Un tema estremamente centrale è quello della spiegabilità degli algoritmi che ha un impatto importante sul consumatore. Se un algoritmo prende una decisione automatica che genera una proposta commerciale o, ancora meglio, indica l’entità del credito da concedere a un cliente, tale cliente potrebbe voler sapere su quali basi è stata presa la decisione. A tal fine c’è un filone di ricerca molto attivo, sia in ambito accademico che in quello corporate, volto proprio a rendere spiegabili e quindi giustificabili le motivazioni di un dato output dell’algoritmo. Ma un elemento fondamentale qui è quello che viene indicato come “human oversight”: riteniamo che sarà sempre preferibile prevedere forme di supervisione umana e l’attribuzione delle responsabilità a persone fisiche con un nome e un cognome. La responsabilità è di Mario Rossi e non dell’algoritmo.

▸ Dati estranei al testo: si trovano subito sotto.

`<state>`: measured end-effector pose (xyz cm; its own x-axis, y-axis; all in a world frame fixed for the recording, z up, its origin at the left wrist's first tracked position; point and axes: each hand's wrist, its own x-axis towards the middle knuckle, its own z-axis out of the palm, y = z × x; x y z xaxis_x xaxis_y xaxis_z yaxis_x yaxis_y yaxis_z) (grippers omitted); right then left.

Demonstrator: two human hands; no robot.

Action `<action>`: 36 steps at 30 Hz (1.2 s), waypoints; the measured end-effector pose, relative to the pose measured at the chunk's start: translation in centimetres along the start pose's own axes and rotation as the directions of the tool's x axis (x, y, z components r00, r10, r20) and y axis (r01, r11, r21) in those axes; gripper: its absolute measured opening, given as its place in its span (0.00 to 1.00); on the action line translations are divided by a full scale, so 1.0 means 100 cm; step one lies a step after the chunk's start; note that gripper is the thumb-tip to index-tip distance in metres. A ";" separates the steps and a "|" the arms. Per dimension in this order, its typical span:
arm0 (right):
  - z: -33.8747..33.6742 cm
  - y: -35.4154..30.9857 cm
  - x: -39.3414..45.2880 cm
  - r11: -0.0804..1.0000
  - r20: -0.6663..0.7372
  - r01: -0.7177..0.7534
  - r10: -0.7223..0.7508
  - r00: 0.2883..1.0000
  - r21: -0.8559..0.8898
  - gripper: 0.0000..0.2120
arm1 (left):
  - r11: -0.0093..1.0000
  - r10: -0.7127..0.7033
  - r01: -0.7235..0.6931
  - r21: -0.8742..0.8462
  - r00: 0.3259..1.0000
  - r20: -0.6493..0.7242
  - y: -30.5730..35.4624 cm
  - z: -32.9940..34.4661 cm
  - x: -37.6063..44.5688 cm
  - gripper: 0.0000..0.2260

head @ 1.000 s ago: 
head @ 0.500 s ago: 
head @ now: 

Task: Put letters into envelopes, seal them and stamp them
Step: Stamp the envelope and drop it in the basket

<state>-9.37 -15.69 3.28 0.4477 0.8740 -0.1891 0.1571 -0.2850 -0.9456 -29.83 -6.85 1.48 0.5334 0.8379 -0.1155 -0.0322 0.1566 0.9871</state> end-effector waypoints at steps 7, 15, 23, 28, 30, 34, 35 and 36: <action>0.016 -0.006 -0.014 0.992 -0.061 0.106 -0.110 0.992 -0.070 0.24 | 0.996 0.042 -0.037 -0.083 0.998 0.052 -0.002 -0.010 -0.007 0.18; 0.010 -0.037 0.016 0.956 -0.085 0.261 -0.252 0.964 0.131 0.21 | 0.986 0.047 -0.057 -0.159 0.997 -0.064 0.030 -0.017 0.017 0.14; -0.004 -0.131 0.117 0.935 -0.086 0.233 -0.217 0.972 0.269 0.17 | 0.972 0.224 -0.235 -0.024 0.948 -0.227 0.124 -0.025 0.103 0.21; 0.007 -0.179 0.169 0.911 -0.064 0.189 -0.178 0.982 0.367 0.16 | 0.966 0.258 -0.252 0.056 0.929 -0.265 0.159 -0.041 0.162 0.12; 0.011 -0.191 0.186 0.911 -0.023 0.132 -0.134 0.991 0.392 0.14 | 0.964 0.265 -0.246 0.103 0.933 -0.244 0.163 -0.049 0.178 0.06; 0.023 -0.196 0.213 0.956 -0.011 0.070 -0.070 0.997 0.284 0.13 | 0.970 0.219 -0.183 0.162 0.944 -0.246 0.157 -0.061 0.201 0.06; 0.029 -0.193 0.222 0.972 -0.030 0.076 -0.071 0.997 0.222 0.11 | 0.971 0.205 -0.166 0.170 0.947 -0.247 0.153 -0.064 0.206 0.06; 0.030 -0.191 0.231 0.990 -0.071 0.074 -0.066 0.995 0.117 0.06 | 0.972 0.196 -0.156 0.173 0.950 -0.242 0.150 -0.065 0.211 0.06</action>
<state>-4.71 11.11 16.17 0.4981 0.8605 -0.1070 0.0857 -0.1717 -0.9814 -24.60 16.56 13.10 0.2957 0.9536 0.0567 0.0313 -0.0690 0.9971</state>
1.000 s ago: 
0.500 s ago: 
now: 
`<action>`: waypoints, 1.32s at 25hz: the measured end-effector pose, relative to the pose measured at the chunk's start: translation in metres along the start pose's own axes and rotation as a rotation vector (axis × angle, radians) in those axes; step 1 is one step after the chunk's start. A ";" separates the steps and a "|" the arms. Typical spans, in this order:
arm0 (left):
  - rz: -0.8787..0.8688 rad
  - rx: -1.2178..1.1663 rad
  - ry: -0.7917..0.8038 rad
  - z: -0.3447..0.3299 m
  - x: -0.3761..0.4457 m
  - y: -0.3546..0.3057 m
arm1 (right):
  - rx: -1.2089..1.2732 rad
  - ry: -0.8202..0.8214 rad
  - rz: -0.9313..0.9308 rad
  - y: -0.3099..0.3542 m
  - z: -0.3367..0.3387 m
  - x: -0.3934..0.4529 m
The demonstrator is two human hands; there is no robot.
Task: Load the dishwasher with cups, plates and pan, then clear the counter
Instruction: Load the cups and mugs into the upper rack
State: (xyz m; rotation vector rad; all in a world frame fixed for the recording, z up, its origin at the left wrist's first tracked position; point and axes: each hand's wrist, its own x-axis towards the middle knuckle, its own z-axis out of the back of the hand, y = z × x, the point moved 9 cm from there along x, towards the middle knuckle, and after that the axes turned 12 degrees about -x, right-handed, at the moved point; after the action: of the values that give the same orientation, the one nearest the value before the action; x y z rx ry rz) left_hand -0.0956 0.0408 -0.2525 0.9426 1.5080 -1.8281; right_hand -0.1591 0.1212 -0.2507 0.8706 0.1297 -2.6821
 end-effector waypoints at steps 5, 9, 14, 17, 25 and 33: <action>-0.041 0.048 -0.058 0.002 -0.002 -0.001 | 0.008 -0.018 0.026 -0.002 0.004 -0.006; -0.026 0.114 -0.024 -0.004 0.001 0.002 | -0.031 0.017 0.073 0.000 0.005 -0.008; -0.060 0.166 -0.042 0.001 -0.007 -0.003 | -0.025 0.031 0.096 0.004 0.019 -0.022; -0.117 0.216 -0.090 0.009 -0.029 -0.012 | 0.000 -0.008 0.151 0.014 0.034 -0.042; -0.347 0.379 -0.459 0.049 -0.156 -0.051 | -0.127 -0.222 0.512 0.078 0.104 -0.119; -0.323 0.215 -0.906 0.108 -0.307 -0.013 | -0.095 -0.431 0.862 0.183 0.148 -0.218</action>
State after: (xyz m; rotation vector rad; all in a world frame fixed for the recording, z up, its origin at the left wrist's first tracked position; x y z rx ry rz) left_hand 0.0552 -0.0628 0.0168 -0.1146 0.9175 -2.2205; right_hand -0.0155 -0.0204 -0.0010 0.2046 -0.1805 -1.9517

Una chiacchierata di un’ora, scambi di punti di vista e molto da imparare: il lavoro di un data scientist in un gruppo come Intesa Sanpaolo è molto più vicino all’idea di innovazione di quanto si possa pensare. «Nulla che sia umano mi è estraneo» dice Cosentini citando Publio Terenzio per parlare di curiosità e, applicata ai dati e al digitale, questa massima risulta la chiave del cambiamento.